# What do you wear when you are at home?



## beaglette (May 6, 2008)

I'm curious what people wear at home, lounging around? I don't mean *exactly* what you wear, I just mean in general! Soooo, here we go with another poll!


----------



## Beyonce Welch (May 6, 2008)

*I wear shorts &amp; a top, always in makeup, but sometimes just lipstick.If I feel lazy I wear Bra, Panties, and a Mesh Robe. Slippers when lazy, flips - flops otherwise.*


----------



## sweetnsexy6953 (May 6, 2008)

If were not going anywhere I just wear sweats and an old shirt but If were goin somewhere than I'll wear somethin nice.


----------



## daer0n (May 6, 2008)

I wear my pj's ALL day, lol!


----------



## pinksugar (May 6, 2008)

I don't start work til 1pm every day, but I always get dressed as soon as I get up. I don't want to have 2 lots of washing for the day - casual wear and work wear, so I just get dressed straight away






same with makeup. (Unless I'm going jogging, then I don't get dressed til afterward obviously!)


----------



## Freya (May 6, 2008)

Pajamas or something comfy


----------



## glamourgrl (May 6, 2008)

I have little ones to chase all day, so it's pj's for me! They love them too.


----------



## CellyCell (May 6, 2008)

At home, I wear my PJs. Which consist of either tank tops or printed tees and some lounging pants/sweats.


----------



## speedy (May 6, 2008)

I usually wear jeans and a tshirt.


----------



## MissElaine (May 6, 2008)

I'm usually wearing my boyfriend's clothes! We've lived together for a few years, so it's easy (easier than it is to grab my own? Hm.) to grab his clothes for around the house wear. His shirts and his boxers are usually the way to go just because they're extremely baggy on me! In fact, if I'm not careful, his boxers will fall clean off of me!


----------



## StereoXGirl (May 6, 2008)

Originally Posted by *CellyCell* /img/forum/go_quote.gif At home, I wear my PJs. Which consist of either tank tops or printed tees and some lounging pants/sweats. Ditto!


----------



## Orangeeyecrayon (May 6, 2008)

do you mean like if we are not leaving the house at all or if we have a few errands to run?
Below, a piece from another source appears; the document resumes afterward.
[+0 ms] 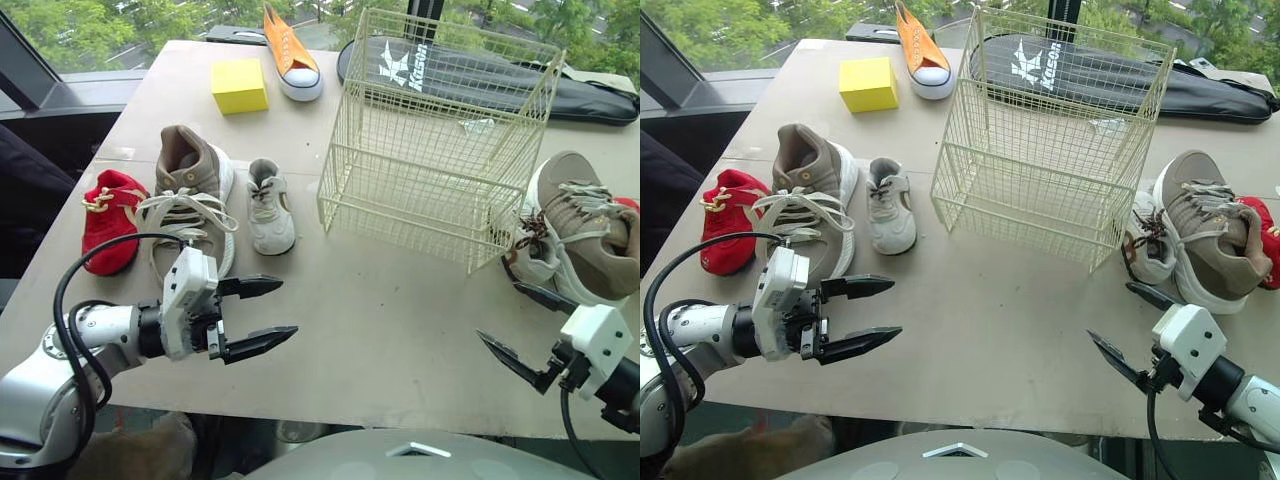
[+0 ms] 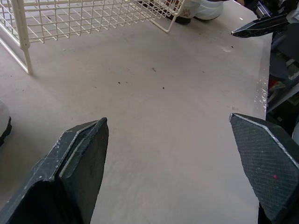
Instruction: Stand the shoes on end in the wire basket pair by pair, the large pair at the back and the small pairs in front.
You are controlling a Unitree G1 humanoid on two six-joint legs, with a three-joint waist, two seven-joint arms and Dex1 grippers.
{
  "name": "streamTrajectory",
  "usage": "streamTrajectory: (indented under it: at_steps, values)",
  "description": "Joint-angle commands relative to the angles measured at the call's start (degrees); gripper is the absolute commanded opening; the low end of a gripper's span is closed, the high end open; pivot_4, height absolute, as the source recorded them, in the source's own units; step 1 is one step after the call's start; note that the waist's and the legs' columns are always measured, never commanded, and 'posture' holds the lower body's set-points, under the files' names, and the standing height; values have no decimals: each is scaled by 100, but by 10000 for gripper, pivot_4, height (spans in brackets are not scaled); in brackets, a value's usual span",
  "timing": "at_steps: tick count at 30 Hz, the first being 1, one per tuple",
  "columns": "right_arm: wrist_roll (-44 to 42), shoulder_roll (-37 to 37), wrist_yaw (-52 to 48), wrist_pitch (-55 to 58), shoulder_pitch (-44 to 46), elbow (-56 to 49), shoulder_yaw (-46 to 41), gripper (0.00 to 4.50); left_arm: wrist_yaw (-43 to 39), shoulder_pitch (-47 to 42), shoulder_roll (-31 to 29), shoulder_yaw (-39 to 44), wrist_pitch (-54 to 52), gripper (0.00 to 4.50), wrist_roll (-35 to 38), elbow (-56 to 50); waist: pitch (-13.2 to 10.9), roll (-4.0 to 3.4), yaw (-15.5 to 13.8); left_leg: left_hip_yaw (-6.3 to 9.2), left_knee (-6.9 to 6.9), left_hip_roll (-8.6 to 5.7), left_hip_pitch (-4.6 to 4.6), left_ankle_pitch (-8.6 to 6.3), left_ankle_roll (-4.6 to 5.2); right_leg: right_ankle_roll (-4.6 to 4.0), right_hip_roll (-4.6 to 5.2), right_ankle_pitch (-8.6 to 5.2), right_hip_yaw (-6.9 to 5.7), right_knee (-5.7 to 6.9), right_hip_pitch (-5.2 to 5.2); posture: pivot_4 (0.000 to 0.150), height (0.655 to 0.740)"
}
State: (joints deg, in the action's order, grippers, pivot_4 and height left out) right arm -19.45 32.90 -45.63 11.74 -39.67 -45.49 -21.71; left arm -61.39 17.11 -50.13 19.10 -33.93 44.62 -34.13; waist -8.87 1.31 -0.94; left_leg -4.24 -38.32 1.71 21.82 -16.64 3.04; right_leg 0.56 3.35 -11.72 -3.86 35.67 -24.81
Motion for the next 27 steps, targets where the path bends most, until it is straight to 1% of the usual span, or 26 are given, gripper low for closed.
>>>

cause if i am not leaving the house it is totaly sweatpants other wise it is casual clothes like jeans and a t-shirt


----------



## monniej (May 6, 2008)

love my jogging pants, tank tops and flip flops for just chillin'.


----------



## magneticheart (May 6, 2008)

I wear my PJ's sometimes when I can't be bothered to get dressed but most of the time if I'm not particularly going anywhere but I need to get up and dressed then I just put on jeans and a t-shirt.


----------



## Beyonce Welch (May 6, 2008)

At this very moment I am wearing blue shorts, with a T - shirt top that has President Bush looking like Afred E. Newman followed by the word Worry. I have had for about seven years.


----------



## akathegnat (May 6, 2008)

I live in Florida and miss my sweat pants.
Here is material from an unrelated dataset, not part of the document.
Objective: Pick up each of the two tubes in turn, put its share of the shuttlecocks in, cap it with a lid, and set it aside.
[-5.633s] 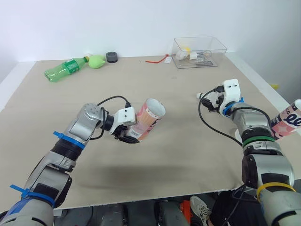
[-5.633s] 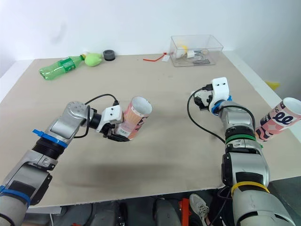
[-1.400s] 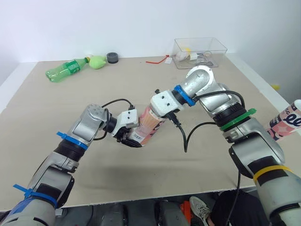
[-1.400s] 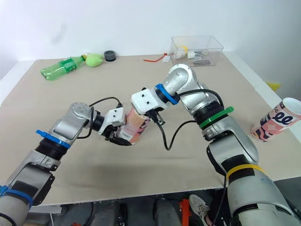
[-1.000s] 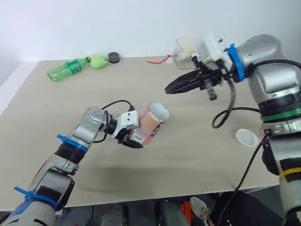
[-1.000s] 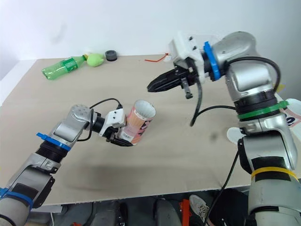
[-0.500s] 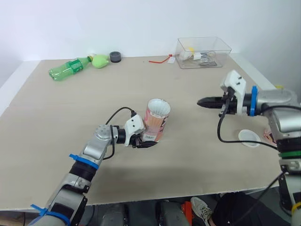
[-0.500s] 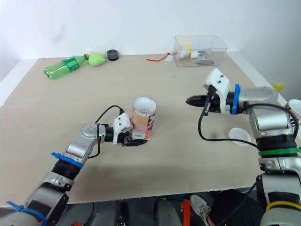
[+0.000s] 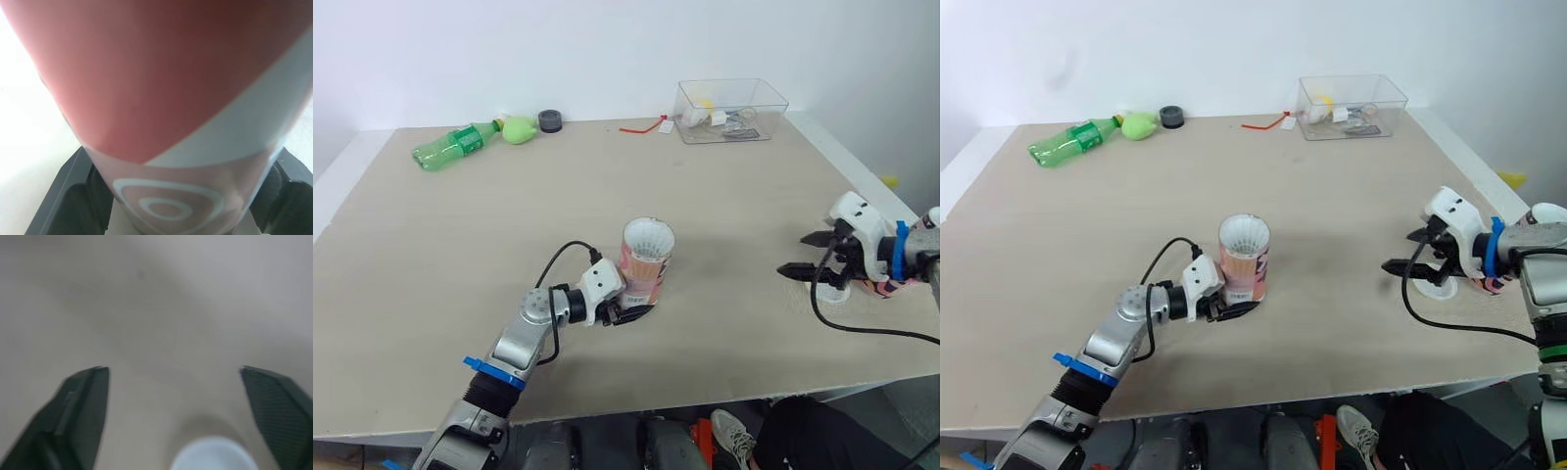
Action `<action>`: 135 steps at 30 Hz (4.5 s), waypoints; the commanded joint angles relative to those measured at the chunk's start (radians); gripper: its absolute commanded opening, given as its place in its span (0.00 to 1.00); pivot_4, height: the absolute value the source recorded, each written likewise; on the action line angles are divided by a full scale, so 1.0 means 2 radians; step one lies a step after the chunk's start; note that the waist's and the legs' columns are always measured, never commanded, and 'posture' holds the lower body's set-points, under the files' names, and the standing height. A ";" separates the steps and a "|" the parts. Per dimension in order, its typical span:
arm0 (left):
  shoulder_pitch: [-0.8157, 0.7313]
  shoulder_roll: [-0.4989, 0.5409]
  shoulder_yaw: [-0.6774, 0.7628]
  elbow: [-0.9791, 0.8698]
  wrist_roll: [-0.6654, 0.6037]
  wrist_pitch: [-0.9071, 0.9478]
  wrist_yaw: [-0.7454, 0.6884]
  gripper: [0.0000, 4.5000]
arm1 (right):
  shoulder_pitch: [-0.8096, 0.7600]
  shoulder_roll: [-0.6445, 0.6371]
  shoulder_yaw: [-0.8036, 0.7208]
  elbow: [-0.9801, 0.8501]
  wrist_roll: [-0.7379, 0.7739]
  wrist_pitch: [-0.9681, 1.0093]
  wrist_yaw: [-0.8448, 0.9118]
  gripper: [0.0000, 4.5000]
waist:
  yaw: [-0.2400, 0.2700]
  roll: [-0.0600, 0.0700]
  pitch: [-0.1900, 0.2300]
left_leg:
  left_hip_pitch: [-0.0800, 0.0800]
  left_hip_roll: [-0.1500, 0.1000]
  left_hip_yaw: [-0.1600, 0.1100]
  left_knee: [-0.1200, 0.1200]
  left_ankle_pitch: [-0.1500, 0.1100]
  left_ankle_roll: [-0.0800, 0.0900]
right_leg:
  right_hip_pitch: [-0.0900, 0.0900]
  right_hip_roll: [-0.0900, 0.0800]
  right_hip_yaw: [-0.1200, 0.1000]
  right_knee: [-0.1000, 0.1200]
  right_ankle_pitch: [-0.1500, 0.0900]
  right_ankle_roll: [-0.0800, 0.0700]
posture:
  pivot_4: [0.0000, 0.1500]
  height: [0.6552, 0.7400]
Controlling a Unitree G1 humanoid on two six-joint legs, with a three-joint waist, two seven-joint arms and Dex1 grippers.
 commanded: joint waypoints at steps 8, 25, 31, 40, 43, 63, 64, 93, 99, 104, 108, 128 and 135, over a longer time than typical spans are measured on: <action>0.014 0.005 -0.006 -0.047 -0.015 0.008 0.002 0.68 | -0.003 -0.022 0.028 0.038 -0.039 0.031 0.037 0.99 | 0.000 0.000 0.000 | 0.000 0.000 0.000 0.000 0.000 0.000 | 0.000 0.000 0.000 0.000 0.000 0.000 | 1.00 1.00; 0.005 0.034 -0.028 0.021 -0.003 -0.046 -0.031 0.68 | -0.023 -0.023 0.069 0.073 -0.108 -0.002 0.058 0.99 | 0.000 0.000 0.000 | 0.001 -0.001 0.000 0.000 0.000 0.000 | 0.001 0.000 0.000 0.000 0.000 0.000 | 1.00 1.00; 0.004 0.037 -0.026 0.025 -0.008 -0.047 -0.035 0.68 | -0.027 -0.025 0.088 0.077 -0.131 -0.023 0.071 0.61 | 0.000 0.001 0.000 | 0.003 0.000 0.000 0.000 0.000 0.000 | 0.002 0.000 0.000 0.000 -0.001 -0.001 | 1.00 1.00; 0.000 0.034 -0.022 0.025 -0.012 -0.042 -0.035 0.68 | -0.026 -0.023 0.094 0.081 -0.151 -0.043 0.084 0.01 | 0.000 0.000 -0.001 | 0.003 0.000 0.000 0.000 0.000 0.000 | 0.003 0.000 0.000 0.000 -0.001 -0.001 | 1.00 1.00; -0.002 0.034 -0.022 0.027 -0.011 -0.040 -0.034 0.68 | -0.029 -0.021 0.093 0.087 -0.153 -0.052 0.086 0.01 | 0.000 0.000 -0.001 | 0.004 0.000 0.000 0.000 0.000 0.000 | 0.003 0.000 0.000 0.000 -0.001 -0.002 | 1.00 1.00; -0.039 0.022 -0.012 0.093 -0.007 -0.063 -0.021 0.68 | -0.137 0.003 0.076 0.002 -0.113 -0.152 0.147 0.01 | 0.000 0.001 0.000 | 0.006 -0.002 0.000 -0.001 0.000 0.000 | 0.003 0.000 0.002 0.000 -0.001 -0.002 | 1.00 1.00; -0.045 0.019 -0.012 0.107 -0.003 -0.068 -0.017 0.68 | -0.169 0.010 0.079 -0.003 -0.111 -0.166 0.157 0.01 | 0.000 0.001 0.000 | 0.006 -0.002 0.001 -0.001 0.000 0.000 | 0.003 0.000 0.003 0.000 -0.001 -0.002 | 1.00 1.00; -0.050 0.009 -0.016 0.141 0.000 -0.065 -0.037 0.68 | -0.439 0.056 0.349 -0.099 0.150 -0.276 0.208 0.01 | 0.000 0.001 0.000 | 0.004 -0.002 0.000 -0.002 -0.002 0.000 | 0.001 -0.005 -0.001 0.000 -0.001 -0.006 | 1.00 1.00; -0.045 0.008 -0.016 0.132 -0.001 -0.058 -0.036 0.68 | -0.440 0.061 0.384 -0.088 0.149 -0.304 0.208 0.01 | 0.000 0.001 0.000 | 0.004 -0.001 0.000 -0.002 -0.002 0.000 | 0.001 -0.005 -0.001 0.000 -0.001 -0.007 | 1.00 1.00; -0.042 0.008 -0.014 0.126 -0.002 -0.053 -0.035 0.68 | -0.445 0.068 0.413 -0.057 0.138 -0.330 0.208 0.01 | 0.000 0.001 0.000 | 0.003 -0.001 0.000 -0.002 -0.002 0.000 | 0.001 -0.005 -0.001 0.000 -0.001 -0.007 | 1.00 1.00; -0.040 0.008 -0.013 0.122 -0.003 -0.049 -0.034 0.68 | -0.448 0.070 0.429 -0.046 0.147 -0.341 0.208 0.01 | 0.000 0.001 0.000 | 0.003 -0.001 0.000 -0.002 -0.002 0.000 | 0.001 -0.004 -0.001 0.000 -0.001 -0.006 | 1.00 1.00; -0.033 0.007 -0.011 0.111 -0.005 -0.038 -0.031 0.68 | -0.464 0.103 0.454 -0.007 0.147 -0.347 0.208 0.07 | -0.001 0.001 -0.001 | 0.007 0.000 0.000 -0.004 -0.002 0.000 | 0.002 -0.003 -0.001 0.000 -0.001 -0.008 | 1.00 1.00; -0.033 0.009 -0.011 0.113 -0.005 -0.037 -0.032 0.68 | -0.461 0.112 0.432 0.006 0.148 -0.357 0.208 0.42 | 0.000 0.001 -0.001 | 0.006 0.001 0.000 -0.004 -0.002 0.000 | 0.002 -0.003 -0.001 0.000 -0.001 -0.008 | 1.00 1.00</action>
So I wear cotton shorts and t-shirts and tank tops, alot of times with a sports bra under. I do love my flip flops.


----------



## StereoXGirl (May 6, 2008)

Originally Posted by *Beyonce Welch* /img/forum/go_quote.gif At this very moment I am wearing blue shorts, with a T - shirt top that has President Bush looking like Afred E. Newman followed by the word Worry. I have had for about seven years. Hey, this isn't the Politics forum! lol.


----------



## love2482 (May 6, 2008)

T shirt and boxer shorts are my fav clothes to wear around the house.


----------



## MakeupByMe (May 6, 2008)

I usually wear comfortable Pajama pants or somethin alike &amp; a top if Im not going anywhere I never really care what Im wearing But I always gotta have my Makeup on at all times!


----------



## Karren (May 6, 2008)

Well typically I wear jeans and a tee.... But when the family decides to take off for the day... Its dressed to the nines!! Lol. Not your typical situation...


----------



## puncturedskirt (May 6, 2008)

Pjs.


----------



## ivette (May 6, 2008)

definetly a jeans n t-shirt kind of gal


----------



## Anthea (May 7, 2008)

Jeans &amp; T shirt for me


----------



## La_Mari (May 7, 2008)

Sweats, and baggy shirts. I'm all about comfort. But I also look super scrubby, so if I'm lazy I'll wear cuter sweats and shirts to go to the store really quick.


----------



## pattynsd (May 7, 2008)

Jeans and tees and if the weather is warm-shorts


----------



## Duchess Ravenwaves (May 7, 2008)

PJ's, which is yoga pants with rock shirts, or some kind of graphic tee.


----------



## magosienne (May 7, 2008)

i stay in my PJ's during the morning, then take a shower and dress very casual, with old stuff (teeshirts and pants) that are still wearable but not decent enough for outdoors.


----------



## Retro-Violet (May 8, 2008)

i came home not too long ago (like an hour) and imdeatly changed into lounge pants and a tshirt with an over-sized hoodie.


----------



## kdmakeuparts (May 8, 2008)

Usually I go at least somewhere everyday, store, playgroup. So I dress casual. But if I do stay home it is definately still my jammies, or comfy house pants, for me and the kids!


----------



## jessiej78 (May 8, 2008)

I almost always wear sweatpants or pajamas at home. My favorite thing to wear is the OLD NAVY yoga pants- SO comfortable!!


----------



## Adrienne (May 9, 2008)

I just stay in my pj's all day. And definitely no mu. Kinda takes the whole point away of staying at home and relaxing.


----------



## PrissyB (May 9, 2008)

Victoria's Secret pink sweatpants and the pink tee's. So cute and soooo comfy! I love that the tee's are a longer length, really looks good and you never have to worry about the "muffin top" thing lol.


----------